Intervention de Miguel Fortéa

Réunion du 4 novembre 2015 à 9h30
Commission des affaires sociales

Miguel Fortéa, secrétaire général de la Confédération générale du travail, CGT :

Qu'est-ce que le dialogue social chez Air France ? Durant le plan Transform 2015, les cinquante enquêtes lancées par le CHSCT ont été systématiquement contestées par la direction devant le tribunal. Ensuite, on s'étonne que les salariés soient exaspérés. Les missions du CHSCT sont systématiquement entravées par des procédures judiciaires qui sont beaucoup plus lentes que celles qui concernent les salariés poursuivis après le 5 octobre. Les membres de la direction ont le temps et l'argent. Le décalage de calendrier me fait dire que la justice n'est pas la même pour les puissants et ceux qui les combattent.

Pourquoi ne pas poursuivre la direction en application de l'article L.2328-1 du code du travail sur le délit d'entrave ? Nous sommes dans l'urgence et les procédures sont beaucoup trop longues. Tout le monde sait que nous avons raison : les salariés, vous, les médias, etc. Pour autant, la direction commence à avancer car elle a le temps et l'argent. Nous pourrions nous faire plaisir mais nous devons raisonner en termes d'efficacité.
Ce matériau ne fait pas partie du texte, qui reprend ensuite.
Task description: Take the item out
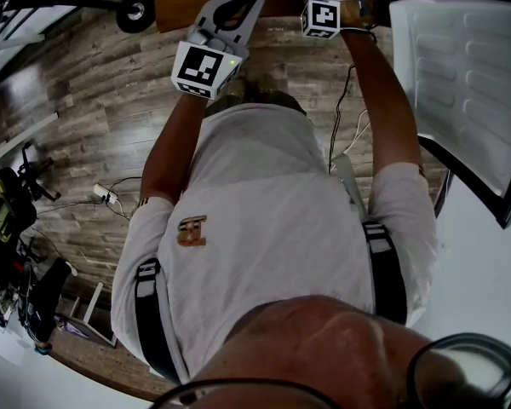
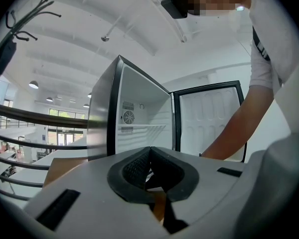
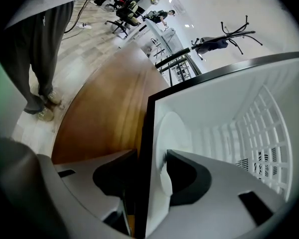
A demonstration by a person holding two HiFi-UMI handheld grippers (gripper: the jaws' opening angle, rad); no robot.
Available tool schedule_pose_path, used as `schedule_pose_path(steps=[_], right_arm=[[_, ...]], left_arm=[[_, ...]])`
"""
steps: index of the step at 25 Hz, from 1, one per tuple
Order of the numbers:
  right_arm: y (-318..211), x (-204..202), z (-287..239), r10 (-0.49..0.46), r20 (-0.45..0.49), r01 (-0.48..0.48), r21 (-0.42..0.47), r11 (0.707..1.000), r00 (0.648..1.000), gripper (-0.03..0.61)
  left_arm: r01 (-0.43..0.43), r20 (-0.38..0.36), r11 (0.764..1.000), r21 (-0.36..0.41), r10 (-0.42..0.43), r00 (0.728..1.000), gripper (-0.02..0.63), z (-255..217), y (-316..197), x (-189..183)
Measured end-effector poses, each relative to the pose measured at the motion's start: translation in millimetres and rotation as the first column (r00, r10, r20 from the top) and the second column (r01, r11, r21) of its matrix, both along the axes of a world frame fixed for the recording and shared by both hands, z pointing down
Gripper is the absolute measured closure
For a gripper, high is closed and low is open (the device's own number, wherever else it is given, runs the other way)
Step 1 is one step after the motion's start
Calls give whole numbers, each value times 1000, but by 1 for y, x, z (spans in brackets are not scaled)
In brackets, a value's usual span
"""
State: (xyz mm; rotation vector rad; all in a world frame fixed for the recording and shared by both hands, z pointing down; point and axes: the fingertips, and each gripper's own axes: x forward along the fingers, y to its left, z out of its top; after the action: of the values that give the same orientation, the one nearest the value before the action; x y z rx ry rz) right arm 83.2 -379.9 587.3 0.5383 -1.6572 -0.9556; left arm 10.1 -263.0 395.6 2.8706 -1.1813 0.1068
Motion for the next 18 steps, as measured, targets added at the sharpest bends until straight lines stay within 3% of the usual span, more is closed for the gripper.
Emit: schedule_pose_path(steps=[5, 12, 18], right_arm=[[-3, -1, 0, -4, 3, 4, -3, 1000, 1000, 397], [-1, -5, -7, -17, 21, 16, 21, 1000, 1000, 491], [4, -8, -13, -16, 24, 15, 49, 999, 1000, 515]], left_arm=[[-8, 10, 1000, -8, 8, 1000, 595, 3, 2, 2], [-16, 12, 1000, -14, 16, 1000, 595, 7, 3, 4], [-23, 11, 1000, -14, 23, 1000, 595, 8, 5, 6]])
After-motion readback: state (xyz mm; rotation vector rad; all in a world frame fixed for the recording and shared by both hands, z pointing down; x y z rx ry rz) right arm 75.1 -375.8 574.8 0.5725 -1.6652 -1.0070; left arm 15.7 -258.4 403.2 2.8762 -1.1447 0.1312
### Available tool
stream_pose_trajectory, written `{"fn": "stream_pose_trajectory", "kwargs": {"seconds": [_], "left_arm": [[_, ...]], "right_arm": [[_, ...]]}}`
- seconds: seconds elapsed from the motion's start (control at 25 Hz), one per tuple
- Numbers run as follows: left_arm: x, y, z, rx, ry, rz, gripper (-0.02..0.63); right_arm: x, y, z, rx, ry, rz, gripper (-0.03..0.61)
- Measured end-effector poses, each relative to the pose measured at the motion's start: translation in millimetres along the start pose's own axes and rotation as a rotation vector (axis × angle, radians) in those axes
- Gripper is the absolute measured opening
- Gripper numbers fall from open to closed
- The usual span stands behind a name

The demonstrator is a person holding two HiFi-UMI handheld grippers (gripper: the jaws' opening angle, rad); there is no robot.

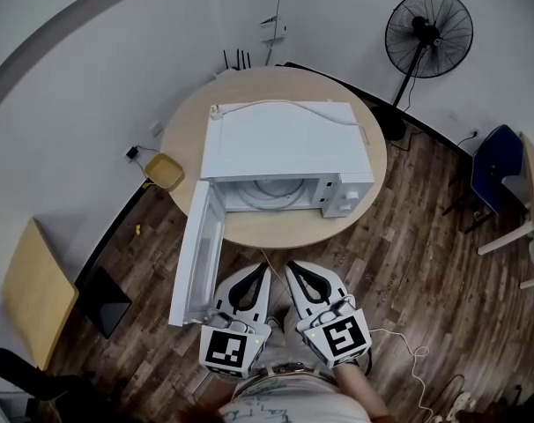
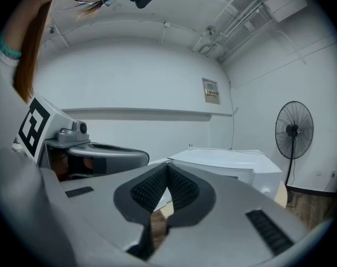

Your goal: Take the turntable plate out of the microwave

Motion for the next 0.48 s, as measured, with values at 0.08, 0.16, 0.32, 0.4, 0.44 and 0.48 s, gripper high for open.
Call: {"fn": "stream_pose_trajectory", "kwargs": {"seconds": [0.08,0.16,0.32,0.4,0.44,0.48], "left_arm": [[6,-3,-6,0.004,-0.010,0.006,0.014],[8,-3,-12,0.001,-0.002,0.003,0.014],[15,-5,-34,0.007,0.005,-0.023,0.014],[22,-9,-47,0.010,0.000,-0.025,0.014],[26,-12,-55,0.007,-0.004,-0.023,0.014],[30,-14,-63,0.001,-0.008,-0.020,0.015]], "right_arm": [[-4,-2,-5,0.004,0.002,0.000,-0.008],[-10,-5,-12,0.001,-0.001,0.002,-0.008],[-25,-12,-31,-0.005,-0.008,0.002,-0.008],[-36,-16,-43,-0.009,-0.015,0.005,-0.009],[-41,-18,-49,-0.011,-0.018,0.004,-0.008],[-47,-21,-55,-0.015,-0.022,0.004,-0.009]]}}
Point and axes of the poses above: the fingertips, and each gripper's own axes: z backward along the fingers, x to its left, y out of its underside, the point moved 1 cm from there along z, backward along the fingers, and after that the axes turned 5 degrees about -z, right-handed, at the moved point
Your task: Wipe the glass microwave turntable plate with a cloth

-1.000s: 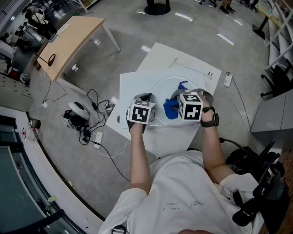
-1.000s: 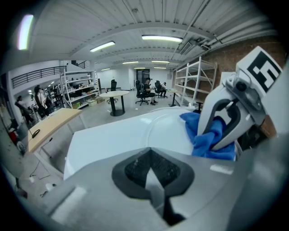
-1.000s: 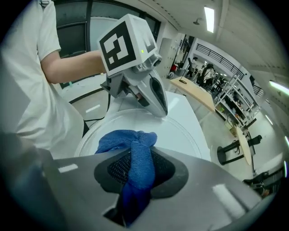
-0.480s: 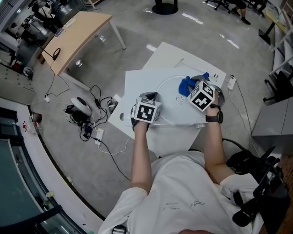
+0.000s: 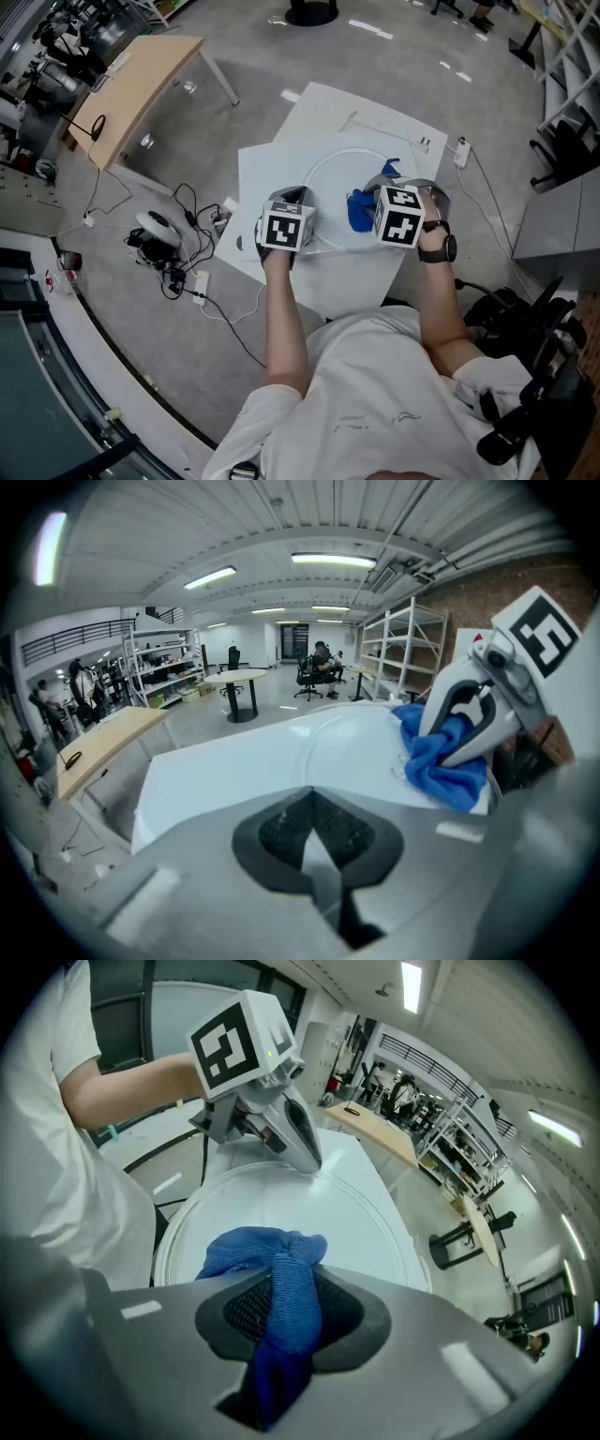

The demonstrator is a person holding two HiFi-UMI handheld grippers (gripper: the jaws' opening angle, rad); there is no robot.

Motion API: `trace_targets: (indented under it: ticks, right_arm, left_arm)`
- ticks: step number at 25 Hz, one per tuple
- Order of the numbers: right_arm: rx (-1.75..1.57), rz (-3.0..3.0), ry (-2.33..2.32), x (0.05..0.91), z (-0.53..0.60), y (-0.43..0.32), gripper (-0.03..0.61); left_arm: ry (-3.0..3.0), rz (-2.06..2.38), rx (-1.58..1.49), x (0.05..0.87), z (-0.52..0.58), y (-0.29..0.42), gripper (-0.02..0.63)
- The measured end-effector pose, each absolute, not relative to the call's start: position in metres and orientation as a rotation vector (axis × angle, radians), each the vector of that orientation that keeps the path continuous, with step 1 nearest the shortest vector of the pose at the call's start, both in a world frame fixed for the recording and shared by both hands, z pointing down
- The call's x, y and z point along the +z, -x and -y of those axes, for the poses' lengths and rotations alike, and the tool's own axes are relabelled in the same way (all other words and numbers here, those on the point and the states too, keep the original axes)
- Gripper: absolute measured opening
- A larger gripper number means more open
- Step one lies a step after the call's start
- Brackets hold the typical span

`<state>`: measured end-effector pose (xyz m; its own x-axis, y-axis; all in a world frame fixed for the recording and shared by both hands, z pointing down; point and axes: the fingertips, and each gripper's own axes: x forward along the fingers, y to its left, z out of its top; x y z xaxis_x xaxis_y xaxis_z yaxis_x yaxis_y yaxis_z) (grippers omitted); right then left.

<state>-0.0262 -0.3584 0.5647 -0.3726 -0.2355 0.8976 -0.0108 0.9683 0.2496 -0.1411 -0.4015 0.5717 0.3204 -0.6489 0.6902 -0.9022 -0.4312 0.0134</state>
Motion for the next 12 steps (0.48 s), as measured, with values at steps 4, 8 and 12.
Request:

Une question nous a été posée sur les procédures disciplinaires engagées après les événements du 5 octobre. Certains salariés ont reçu des courriers par erreur. On les a contactés pour leur indiquer que, finalement, la procédure de licenciement ne les visait pas. Je peux vous affirmer que tous les dossiers des salariés poursuivis pour des faits de violences physiques sont vides. Je peux vous le dire et vous le répéter : il n'y a rien dans ces dossiers. Ces salariés ont été pris au hasard pour faire des exemples. Ils sont condamnés par avance. Avant même l'entretien préalable, la direction a dit à ces salariés – notamment ceux du fret – qu'ils seraient licenciés. Le droit de la défense et la présomption d'innocence sont totalement bafoués. Quand le Premier ministre les qualifie de voyous, au siège social d'Air France, il les condamne aussi par avance et conforte la direction.

Les salariés sont tellement écoeurés par ce procès qu'ils refusent tous les conseils de discipline. Ils sont dans la précarité puisqu'ils font l'objet d'une mise à pied conservatoire sans solde. Puisqu'ils ne sont pas entendus et qu'ils sont jugés avant l'heure, ils ne voient pas l'intérêt de passer par un conseil de discipline qui va rallonger la procédure de deux mois. Ils sont sans ressources et ils ont le sentiment que l'on s'est aussi attaqué à leur famille, aux leurs. La direction d'Air France annonce que les sanctions seront prises avant le 2 décembre, avant même que les salariés soient entendus par la justice. C'est complètement scandaleux. Et je vous le dis : nous n'accepterons aucun licenciement. Si la direction veut en faire des exemples, ce sera Spartacus, on sera tous sur la place et on aura un conflit sans précédent !

Quand on parle de British Airways et Iberia, il me semble que l'on compare les SMIC européen. De quelle Europe sociale veut-on ? De quoi parle-t-on ? Demander aux navigants, qu'ils soient pilotes, hôtesses ou stewards, de travailler plus pour le même salaire revient à remettre en cause le temps de travail, ni plus ni moins.

Entre 2008 et 2014, le nombre d'agents d'exécution a baissé de 59 % tandis que le nombre d'agents de maîtrise diminuait de 1,27 %. Les agents d'exécution ne sont pas devenus agents de maîtrise, mais on a supprimé près de 60 % de leurs postes. On veut se débarrasser de nous ; on veut nous chasser de l'entreprise. Il y a pourtant des marchés naturels. Vous parliez des bases régionales, Mme Carlotti, il y a des citoyens qui demandent à pouvoir partir vers telle ou telle destination. On ne leur offre pas cette possibilité. Vous citiez le Maghreb à partir de l'escale de Marseille. Les salariés d'Air France regardent se construire Transavia alors qu'on leur dit qu'ils sont en sureffectif. À quoi bon le développement du pavillon français s'il se fait sans ses salariés ?

Pour terminer, je reviens sur mon idée : nous avons besoin d'un État stratège. Il nous faut un plan d'investissements mais ne donnez pas l'argent comme ça, comme pour le CICE. Il faut contrôler de l'utilisation des fonds et veiller notamment à ce qu'ils contribuent à maintenir l'emploi en France, que ce soit dans la compagnie ou dans tout le tissu économique et social du pays.